--- TASK BRIEF ---
Leaving the pictures aside, repeat each line below exactly.

============

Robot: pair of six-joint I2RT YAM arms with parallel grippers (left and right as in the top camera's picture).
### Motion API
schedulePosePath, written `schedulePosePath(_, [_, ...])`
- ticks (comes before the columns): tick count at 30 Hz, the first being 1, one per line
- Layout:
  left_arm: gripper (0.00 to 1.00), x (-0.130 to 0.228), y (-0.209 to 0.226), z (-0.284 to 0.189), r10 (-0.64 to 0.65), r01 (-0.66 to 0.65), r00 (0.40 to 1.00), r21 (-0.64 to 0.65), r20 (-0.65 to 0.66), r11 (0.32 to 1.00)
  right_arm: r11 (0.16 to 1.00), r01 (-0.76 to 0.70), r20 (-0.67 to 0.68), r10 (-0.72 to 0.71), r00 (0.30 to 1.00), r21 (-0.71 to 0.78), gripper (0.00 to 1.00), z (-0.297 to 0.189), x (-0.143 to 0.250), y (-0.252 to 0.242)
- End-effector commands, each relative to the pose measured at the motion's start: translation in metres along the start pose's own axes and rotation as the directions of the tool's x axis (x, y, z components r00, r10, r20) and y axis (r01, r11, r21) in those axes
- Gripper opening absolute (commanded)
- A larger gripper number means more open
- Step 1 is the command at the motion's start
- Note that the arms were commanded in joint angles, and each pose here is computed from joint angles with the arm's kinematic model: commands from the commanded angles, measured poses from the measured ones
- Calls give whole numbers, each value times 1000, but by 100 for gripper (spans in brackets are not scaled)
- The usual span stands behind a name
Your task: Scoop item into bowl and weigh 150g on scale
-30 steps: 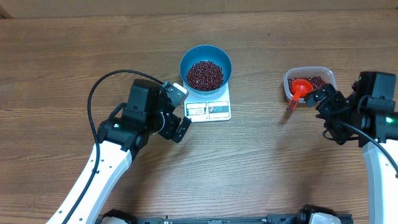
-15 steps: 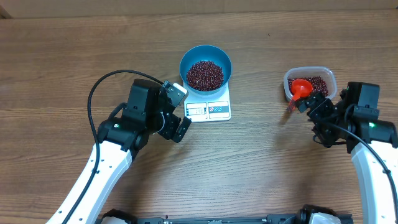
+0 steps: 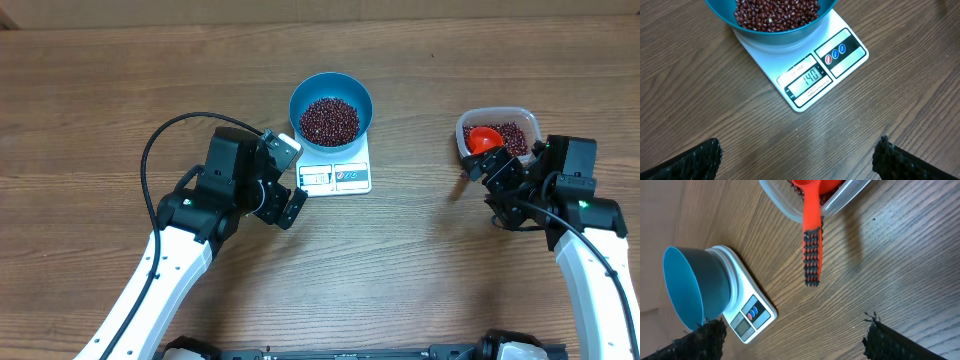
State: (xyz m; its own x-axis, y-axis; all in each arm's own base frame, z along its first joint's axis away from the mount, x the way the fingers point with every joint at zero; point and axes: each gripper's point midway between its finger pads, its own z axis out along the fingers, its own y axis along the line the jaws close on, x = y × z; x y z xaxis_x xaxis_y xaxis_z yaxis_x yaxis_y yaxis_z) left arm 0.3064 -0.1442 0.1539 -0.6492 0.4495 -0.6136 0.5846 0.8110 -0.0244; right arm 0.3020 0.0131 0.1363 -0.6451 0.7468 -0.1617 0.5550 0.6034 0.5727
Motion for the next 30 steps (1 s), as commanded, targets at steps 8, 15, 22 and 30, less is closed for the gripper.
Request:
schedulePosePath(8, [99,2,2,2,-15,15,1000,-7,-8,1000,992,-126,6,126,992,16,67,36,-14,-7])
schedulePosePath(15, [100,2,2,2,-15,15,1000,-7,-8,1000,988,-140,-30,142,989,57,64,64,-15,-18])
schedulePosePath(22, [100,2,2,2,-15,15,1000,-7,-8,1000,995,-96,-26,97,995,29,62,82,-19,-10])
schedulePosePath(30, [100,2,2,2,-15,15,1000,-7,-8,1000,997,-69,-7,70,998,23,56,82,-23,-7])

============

--- FINISHED EXERCISE ---
Robot: pair of six-joint I2RT YAM arms with parallel grippers (left and right as in the top camera's picture).
### Motion API
schedulePosePath, written `schedulePosePath(_, [_, ...])`
- ticks (comes before the columns): tick count at 30 Hz, the first being 1, one per line
- Layout:
  left_arm: gripper (0.00 to 1.00), x (-0.130 to 0.228), y (-0.209 to 0.226), z (-0.284 to 0.189), r10 (-0.64 to 0.65), r01 (-0.66 to 0.65), r00 (0.40 to 1.00), r21 (-0.64 to 0.65), r20 (-0.65 to 0.66), r11 (0.32 to 1.00)
  right_arm: r11 (0.16 to 1.00), r01 (-0.76 to 0.70), r20 (-0.67 to 0.68), r10 (-0.72 to 0.71), r00 (0.30 to 1.00), r21 (-0.71 to 0.78), gripper (0.00 to 1.00), z (-0.297 to 0.189), x (-0.143 to 0.250), y (-0.252 to 0.242)
- End-effector commands, each relative to the pose measured at the motion's start: translation in metres along the start pose's own axes and rotation as the directions of the tool's x axis (x, y, z components r00, r10, r20) and y axis (r01, r11, r21) in those axes
- Gripper opening absolute (commanded)
- A larger gripper number means more open
- Step 1 is the command at the motion's start
- Note that the arms were commanded in joint angles, and each pose here is computed from joint angles with the arm's kinematic model: commands from the commanded angles, measured poses from the measured ones
- Calls give whole numbers, each value times 1000, but by 100 for gripper (spans in brackets are not scaled)
- The usual span stands behind a name
Your task: Scoop item into bowl and weigh 150g on scale
-30 steps: 
-15 steps: 
+0 steps: 
State: (xyz m; its own x-axis, y-axis; all in each arm's own base frame, z along its first joint's axis away from the mount, x the way the fingers point with every joint at zero; point and axes: each gripper's point midway between its finger pads, its own z axis out along the fingers, its own y axis along the line the jaws close on, x = y × z; x y z xaxis_x xaxis_y xaxis_z yaxis_x yaxis_y yaxis_z) left arm 0.3064 -0.1442 0.1539 -0.6492 0.4495 -0.6136 0.5846 0.8110 -0.0244; right arm 0.3020 0.0131 0.1363 -0.6451 0.7468 -0.1617 0.5550 0.6034 0.5727
Motion for the next 30 steps (1 s), as commanded, targets at steps 8, 15, 22 and 30, less is closed for the gripper.
Request:
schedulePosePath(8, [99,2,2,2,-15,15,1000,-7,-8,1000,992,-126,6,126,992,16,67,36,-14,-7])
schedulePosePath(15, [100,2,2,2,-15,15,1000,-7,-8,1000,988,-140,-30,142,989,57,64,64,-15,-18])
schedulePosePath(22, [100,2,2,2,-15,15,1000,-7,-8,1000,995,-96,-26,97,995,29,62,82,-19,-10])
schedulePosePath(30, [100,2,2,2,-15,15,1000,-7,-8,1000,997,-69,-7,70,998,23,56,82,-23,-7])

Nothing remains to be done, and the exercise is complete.